Quickly, the mesmerizingly unique and colorful prose - "But he could not hear his heart - it was as quiet as ashes falling," "The pulse in his palm leapt like a trout in a brook," and "The bed had been made up with a red-and-yellow pieced quilt that looked like a map or picture, a little like his grandmother's girlhood painting of Rome burning" - overwhelms the imagination and draws one right into the scene, the time and place, of the story. Whether it is novel, short story, or essay, a Welty hallmark is the meshing of two seemingly disparate images into fresh and meaningful similes.

Momentary disconnectedness and silent confusion often permeate the thoughts of a Welty character. The salesman, Bowman, during a perfectly ordinary winter day inexplicably and suddenly becomes confused, "Where am I? He wondered with a shock. He took a bag in each hand and with almost childlike willingness went toward [the house]." And again later the sensation returned, "The wind used the open hall. He felt that he was in a mysterious, quiet, cool danger."

A sense of foreboding and chilly tension very subtly builds in the story and all the more effectively because everything appears, and is, routine and unremarkable. Both the salesman Bowman and the reader (for we are now thinking along with Bowman) begin to self-consciously worry and glance about over what may happen next. Here again is another Welty hallmark: we are drawn into the story to brood and ponder concurrently with the character.

Welty's sly sense of humor can always be found lurking about. While the couple and Bowman are sitting by the fire, "The dogs slept; one of them was having a dream." While the idea of a dog dreaming is imaginative and dryly humorous, possibly it was also Welty's tip-of-the-hat to the emerging trend of experimentation with voice in literature.

In a 1949 review of "Intruder in the Dust," Welty writes, "Faulkner has at once reexplored his world with his marvelous style that can always search in new ways." Exchange "Welty" for "Faulkner" in the quoted passage and it remains accurate and truthful for all of her fiction.

Miss Welty's memoir, "One Writer's Beginnings," is so engaging largely because it is written as a series of connected vignettes with Welty as one of the two central characters. The other main character is early twentieth century Jackson, Mississippi. Her descriptions remove the sepia-tint from the memories and evoke them in vivid color, the sounds take on an orchestral quality as the perfect background mood music, and the people, curious and fresh to the young Welty, seem as natural and familiar as if we were in the memory with Welty, watching her as a young girl.

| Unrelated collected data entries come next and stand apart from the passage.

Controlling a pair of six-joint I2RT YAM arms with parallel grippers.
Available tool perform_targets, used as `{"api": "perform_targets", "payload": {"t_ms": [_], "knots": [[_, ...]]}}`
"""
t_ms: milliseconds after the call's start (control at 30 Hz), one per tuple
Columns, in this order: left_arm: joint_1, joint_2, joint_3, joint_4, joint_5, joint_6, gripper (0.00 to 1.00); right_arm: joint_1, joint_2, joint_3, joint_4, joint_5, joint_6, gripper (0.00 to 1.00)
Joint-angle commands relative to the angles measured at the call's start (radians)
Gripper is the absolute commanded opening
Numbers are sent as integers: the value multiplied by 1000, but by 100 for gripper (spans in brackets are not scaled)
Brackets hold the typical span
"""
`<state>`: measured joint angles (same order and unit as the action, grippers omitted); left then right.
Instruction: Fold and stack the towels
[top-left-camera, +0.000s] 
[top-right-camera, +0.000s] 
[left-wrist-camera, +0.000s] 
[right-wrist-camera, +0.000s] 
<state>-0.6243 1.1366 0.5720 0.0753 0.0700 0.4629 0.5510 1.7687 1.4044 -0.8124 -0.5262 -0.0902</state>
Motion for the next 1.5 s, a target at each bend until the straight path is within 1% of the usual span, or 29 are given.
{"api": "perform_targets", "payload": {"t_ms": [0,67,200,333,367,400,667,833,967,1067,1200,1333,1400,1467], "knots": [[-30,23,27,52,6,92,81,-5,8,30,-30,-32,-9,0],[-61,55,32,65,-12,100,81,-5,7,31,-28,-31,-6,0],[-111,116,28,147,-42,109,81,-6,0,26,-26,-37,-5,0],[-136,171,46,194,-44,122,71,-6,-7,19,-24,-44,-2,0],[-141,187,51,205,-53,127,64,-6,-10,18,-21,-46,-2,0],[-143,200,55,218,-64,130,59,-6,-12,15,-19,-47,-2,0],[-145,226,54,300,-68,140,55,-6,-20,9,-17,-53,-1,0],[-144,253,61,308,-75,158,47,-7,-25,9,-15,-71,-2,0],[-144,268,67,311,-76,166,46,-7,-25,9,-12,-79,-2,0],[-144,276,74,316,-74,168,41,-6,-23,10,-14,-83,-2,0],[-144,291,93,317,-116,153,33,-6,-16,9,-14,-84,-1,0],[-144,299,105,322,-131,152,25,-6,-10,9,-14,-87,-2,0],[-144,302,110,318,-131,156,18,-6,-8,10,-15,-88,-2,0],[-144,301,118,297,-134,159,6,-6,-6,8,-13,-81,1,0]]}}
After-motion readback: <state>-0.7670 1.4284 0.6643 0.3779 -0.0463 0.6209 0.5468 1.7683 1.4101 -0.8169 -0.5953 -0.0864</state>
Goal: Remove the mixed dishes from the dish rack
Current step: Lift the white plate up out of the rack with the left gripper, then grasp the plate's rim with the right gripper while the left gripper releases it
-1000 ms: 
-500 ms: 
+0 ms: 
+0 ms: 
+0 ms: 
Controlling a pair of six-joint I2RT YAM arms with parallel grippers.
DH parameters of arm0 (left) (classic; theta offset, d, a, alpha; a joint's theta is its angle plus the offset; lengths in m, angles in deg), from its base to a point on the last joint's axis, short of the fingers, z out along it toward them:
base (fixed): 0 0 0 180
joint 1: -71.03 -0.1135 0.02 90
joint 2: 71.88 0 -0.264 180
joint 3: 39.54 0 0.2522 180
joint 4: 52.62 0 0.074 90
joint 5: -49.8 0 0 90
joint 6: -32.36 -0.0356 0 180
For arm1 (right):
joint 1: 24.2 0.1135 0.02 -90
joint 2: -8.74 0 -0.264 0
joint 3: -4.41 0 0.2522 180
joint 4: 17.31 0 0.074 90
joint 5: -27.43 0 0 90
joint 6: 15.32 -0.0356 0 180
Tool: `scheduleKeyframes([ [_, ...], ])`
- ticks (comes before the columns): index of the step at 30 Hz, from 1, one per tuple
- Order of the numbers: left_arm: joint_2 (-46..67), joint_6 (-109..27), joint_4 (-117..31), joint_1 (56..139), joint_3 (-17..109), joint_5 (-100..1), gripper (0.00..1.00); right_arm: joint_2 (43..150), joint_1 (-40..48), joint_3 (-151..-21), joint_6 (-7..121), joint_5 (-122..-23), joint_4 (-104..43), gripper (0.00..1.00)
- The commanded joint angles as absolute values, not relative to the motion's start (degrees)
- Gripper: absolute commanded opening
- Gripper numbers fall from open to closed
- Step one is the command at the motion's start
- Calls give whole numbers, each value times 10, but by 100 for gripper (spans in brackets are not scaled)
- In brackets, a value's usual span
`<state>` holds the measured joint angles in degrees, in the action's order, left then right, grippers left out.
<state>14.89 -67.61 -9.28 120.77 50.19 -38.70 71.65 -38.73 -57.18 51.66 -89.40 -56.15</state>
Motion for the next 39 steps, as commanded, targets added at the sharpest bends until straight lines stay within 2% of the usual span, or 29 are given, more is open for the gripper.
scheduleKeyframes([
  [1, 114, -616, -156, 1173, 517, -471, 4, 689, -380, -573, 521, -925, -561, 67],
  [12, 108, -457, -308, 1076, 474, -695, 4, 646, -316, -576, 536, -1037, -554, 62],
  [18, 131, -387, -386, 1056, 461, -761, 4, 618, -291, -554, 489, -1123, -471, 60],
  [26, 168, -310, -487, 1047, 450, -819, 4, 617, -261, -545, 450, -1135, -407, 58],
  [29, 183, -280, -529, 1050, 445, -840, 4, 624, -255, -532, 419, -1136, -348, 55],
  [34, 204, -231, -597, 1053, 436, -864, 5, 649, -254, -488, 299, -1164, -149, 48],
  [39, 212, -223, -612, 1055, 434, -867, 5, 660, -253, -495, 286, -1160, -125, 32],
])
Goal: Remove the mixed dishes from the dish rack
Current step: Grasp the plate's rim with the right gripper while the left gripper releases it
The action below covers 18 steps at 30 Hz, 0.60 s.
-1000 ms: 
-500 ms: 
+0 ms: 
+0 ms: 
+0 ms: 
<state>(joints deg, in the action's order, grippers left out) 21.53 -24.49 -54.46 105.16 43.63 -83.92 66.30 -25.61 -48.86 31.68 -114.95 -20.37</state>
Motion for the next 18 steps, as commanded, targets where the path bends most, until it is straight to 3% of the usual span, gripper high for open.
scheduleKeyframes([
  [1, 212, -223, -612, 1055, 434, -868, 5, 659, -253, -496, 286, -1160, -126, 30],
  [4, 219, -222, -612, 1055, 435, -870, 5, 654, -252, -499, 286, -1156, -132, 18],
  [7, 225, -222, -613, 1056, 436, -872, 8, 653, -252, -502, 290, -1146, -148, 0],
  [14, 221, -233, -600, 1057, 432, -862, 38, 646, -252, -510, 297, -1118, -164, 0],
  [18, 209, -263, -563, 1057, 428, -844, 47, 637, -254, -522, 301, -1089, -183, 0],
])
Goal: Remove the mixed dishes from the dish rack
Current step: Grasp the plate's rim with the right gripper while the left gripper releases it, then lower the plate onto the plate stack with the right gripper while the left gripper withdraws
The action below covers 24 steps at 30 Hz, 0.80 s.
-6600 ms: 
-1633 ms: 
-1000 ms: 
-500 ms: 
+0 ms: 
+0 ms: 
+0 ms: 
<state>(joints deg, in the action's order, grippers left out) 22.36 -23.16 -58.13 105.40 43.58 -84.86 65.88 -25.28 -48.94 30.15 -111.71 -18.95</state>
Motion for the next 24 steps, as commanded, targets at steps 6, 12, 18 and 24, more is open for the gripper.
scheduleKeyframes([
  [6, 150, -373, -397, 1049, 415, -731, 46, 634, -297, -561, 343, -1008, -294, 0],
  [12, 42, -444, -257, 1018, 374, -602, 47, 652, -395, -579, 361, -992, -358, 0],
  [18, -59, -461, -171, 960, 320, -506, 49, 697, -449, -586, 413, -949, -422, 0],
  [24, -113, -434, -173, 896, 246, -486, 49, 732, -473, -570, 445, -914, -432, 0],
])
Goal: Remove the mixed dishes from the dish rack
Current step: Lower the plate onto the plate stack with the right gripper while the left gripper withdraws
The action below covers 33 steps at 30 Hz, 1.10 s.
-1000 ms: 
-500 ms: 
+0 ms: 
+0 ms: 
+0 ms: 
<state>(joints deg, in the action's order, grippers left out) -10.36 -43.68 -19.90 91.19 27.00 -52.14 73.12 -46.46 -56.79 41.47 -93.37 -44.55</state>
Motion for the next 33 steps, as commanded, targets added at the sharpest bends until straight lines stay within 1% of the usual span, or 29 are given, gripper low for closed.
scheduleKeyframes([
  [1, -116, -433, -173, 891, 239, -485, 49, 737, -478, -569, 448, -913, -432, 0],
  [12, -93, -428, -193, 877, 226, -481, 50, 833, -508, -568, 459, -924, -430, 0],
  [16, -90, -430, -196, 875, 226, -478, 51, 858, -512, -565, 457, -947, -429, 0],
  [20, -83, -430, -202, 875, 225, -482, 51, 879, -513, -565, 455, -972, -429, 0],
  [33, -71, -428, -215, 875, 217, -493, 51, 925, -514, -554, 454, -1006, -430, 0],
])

Notoriously private, Welty did not welcome intrusions into her life. So it is a wonderful surprise to have the recently published "One Writer's Imagination: The Fiction of Eudora Welty" by Suzanne Marrs. Marrs was a close friend of Welty's for the last twenty years of her life, and had the opportunity to discuss her life and how it found form in her fiction. First, "One Writer's Imagination" is biography of the best kind - by a friend with a sensitive and critical eye. Secondly, it is a literary journey into the genesis of Welty's creativity and how her life found form in her art. Exceedingly insightful and well written, "One Writer's Imagination" sets a new standard in literary biography.

There has never been a time in the last five years when Welty has not been on my nightstand, dog-eared, underlined, marginalia-scarred. Every rereading is a revelation. I'm not sure the stories change, but I watch myself change in relation to them.